Local churches show community kindness
October 15, 2014
Around 250 volunteers from area churches came together on Sunday, Oct. 12, to work on community projects and help those in need. They did yard work, baked cookies, cleaned up trash, washed cars, painted fire hydrants and assisted in nursing homes, all with no expectation of payment or reward. It was all part of the second annual Kindness in Action Day, a collaboration effort of local churches in the Cassville Ministerial Alliance.
James Weaver, pastor of First Baptist Church of Cassville, said the day was a chance to show the community that Christians are more than just people who sit in church pews on Sundays. “Too often, the church is seen as only concerned about us and ours and that we only want others for what they can bring,” he told his congregation during that morning’s church service. “This is an opportunity to debunk that myth.”
The event was headquartered at Emmanuel Baptist Church, under their pavilion. Volunteers went there to choose their assignments. Danny Heupel, pastor of Emmanuel Baptist, said the volunteers’ actions were all a part of showing God’s love to others. “We’re continuing outreach, we’re continuing discipleship, we’re continuing service and worship until He comes,” he said.
The number of volunteers who came to the event was down from the 400 who showed up last year, but the ones who came took on their tasks with enthusiasm. Some volunteers went to downtown Cassville to paint fire hydrants and curbsides, clean up trash, and other tasks to help improve the city’s appearance in preparation for the upcoming Chili Cook-off.
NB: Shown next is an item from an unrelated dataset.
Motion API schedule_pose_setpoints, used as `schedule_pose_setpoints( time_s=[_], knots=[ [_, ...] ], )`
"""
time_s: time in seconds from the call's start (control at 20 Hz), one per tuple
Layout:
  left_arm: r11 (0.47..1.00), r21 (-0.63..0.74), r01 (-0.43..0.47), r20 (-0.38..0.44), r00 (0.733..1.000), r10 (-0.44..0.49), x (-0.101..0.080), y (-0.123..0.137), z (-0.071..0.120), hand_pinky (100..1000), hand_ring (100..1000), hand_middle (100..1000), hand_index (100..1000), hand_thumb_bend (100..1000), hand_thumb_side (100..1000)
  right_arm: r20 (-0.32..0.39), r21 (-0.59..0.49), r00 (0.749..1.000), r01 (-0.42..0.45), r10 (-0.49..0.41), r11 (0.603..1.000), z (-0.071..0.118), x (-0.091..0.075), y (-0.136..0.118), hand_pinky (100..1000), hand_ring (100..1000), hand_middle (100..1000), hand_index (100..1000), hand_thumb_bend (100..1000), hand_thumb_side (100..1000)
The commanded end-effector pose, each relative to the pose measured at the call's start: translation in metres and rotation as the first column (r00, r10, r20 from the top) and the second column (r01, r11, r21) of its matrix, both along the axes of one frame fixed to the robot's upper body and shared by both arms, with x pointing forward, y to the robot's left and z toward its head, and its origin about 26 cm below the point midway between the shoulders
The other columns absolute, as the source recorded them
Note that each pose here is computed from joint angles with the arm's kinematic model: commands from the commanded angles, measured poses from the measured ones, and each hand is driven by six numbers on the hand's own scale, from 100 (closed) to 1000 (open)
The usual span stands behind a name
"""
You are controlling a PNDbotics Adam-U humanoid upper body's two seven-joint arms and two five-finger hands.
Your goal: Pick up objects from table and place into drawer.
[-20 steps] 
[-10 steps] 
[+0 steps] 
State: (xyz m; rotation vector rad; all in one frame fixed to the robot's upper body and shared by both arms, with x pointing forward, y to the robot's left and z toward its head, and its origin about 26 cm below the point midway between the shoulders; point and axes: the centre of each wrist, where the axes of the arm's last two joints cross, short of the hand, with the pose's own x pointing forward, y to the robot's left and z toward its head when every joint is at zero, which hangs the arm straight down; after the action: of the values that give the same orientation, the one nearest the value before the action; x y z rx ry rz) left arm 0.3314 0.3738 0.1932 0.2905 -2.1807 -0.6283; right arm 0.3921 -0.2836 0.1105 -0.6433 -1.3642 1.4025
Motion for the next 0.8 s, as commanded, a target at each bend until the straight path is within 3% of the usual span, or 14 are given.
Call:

Others went to the kitchen at the Family Life Center and baked cookies that would be delivered to a variety of locations around Cassville.
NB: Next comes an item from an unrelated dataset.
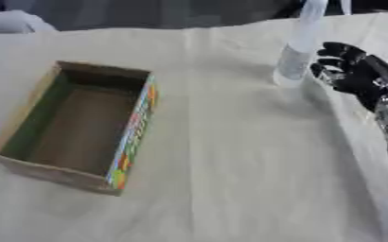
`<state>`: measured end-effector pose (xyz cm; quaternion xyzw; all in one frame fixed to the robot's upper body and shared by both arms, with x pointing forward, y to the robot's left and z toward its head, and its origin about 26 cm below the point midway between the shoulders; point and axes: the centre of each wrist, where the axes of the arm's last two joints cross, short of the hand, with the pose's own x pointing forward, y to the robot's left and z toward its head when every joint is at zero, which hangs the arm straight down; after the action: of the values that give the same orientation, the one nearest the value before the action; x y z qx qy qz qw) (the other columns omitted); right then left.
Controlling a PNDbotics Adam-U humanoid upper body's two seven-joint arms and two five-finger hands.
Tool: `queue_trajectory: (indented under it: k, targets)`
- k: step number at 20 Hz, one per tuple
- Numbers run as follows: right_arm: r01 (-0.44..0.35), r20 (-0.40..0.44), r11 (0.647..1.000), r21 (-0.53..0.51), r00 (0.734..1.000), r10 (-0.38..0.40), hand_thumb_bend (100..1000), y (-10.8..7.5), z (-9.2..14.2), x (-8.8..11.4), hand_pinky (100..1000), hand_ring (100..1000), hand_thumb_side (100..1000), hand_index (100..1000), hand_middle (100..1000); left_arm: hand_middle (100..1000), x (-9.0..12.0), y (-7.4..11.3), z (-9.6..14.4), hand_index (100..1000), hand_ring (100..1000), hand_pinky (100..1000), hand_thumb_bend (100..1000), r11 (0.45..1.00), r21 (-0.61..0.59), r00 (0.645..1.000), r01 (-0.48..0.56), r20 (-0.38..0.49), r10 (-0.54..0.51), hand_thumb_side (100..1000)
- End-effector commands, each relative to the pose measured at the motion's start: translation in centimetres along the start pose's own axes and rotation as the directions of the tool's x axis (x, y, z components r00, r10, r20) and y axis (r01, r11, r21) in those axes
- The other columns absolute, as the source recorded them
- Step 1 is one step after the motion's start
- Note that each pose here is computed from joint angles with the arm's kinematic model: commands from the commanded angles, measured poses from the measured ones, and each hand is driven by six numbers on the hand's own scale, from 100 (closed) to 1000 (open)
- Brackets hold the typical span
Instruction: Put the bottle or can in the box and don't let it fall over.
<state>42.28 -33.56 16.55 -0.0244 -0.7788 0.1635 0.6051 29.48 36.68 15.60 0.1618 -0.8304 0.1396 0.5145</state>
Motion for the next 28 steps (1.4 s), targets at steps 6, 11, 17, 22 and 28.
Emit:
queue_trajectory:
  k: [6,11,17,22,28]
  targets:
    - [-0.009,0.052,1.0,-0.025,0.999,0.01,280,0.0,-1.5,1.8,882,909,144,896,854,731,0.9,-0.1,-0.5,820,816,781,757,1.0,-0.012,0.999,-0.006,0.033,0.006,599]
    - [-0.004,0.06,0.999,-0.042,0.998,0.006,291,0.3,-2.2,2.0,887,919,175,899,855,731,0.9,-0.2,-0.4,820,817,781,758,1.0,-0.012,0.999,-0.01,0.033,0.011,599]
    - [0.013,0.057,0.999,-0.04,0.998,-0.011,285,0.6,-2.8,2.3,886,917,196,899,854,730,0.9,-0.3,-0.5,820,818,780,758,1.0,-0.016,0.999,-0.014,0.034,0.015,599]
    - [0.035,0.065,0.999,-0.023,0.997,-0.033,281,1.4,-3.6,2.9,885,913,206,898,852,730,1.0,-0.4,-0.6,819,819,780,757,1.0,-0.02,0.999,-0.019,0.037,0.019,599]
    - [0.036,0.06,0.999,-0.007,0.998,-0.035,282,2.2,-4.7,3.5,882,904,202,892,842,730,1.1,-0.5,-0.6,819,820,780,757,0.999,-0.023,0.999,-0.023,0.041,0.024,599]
Michael Correia, a member of Emmanuel Baptist, was one of those who braved the cool weather to help in a free car wash on Main Street. When asked about why he chose to participate, he said, “To help our community and to show people that, with God in your life, we’re able to do nice things for each other. It’s not all about religion. It’s about being part of your community and spreading love around your neighbors.”
Yard work was a large part of the event, and volunteers helped to improve the appearance of several old homes by mowing lawns and removing brush. For Mary and Herman Stringer, this was a God-send.
According to Mary, contractors came to her neighbor’s house and cut down some trees, one of which fell onto their property. The contractors removed the tree, but left behind a lot of branches that broke off when it fell. Because of age and mobility issues, the Stringers could not go out onto the steep decline on their property to remove the debris themselves. However, volunteers showed up at their home and cleared away all the branches and debris for them.
At the end of the day, volunteers gathered back at Emmanuel Baptist to enjoy a potluck dinner and worship service. They also heard testimony from some of the volunteers about their experiences in service. The volunteers completed all but two of the projects planned out for the day.
Andy Lambel, pastor of the First United Methodist Church of Cassville, said the members of his church had a good time participating in Kindness in Action Day. “I think the weather may have hampered us a little bit, but we enjoyed it and look forward to it next year,” he said.
Lambel also added that Kindness in Action Day showed what was possible when Christians work together. “We’re a team, and as a team, we have a goal to share the love of Jesus with our community,” he said.
Weaver is also looking forward to next year’s Kindness in Action Day, and hopes that one day it could include all of Barry County. “I would like to see it expand beyond Cassville and move out further into Exeter, Wheaton, Washburn, Purdy, all the surrounding cities,” he said.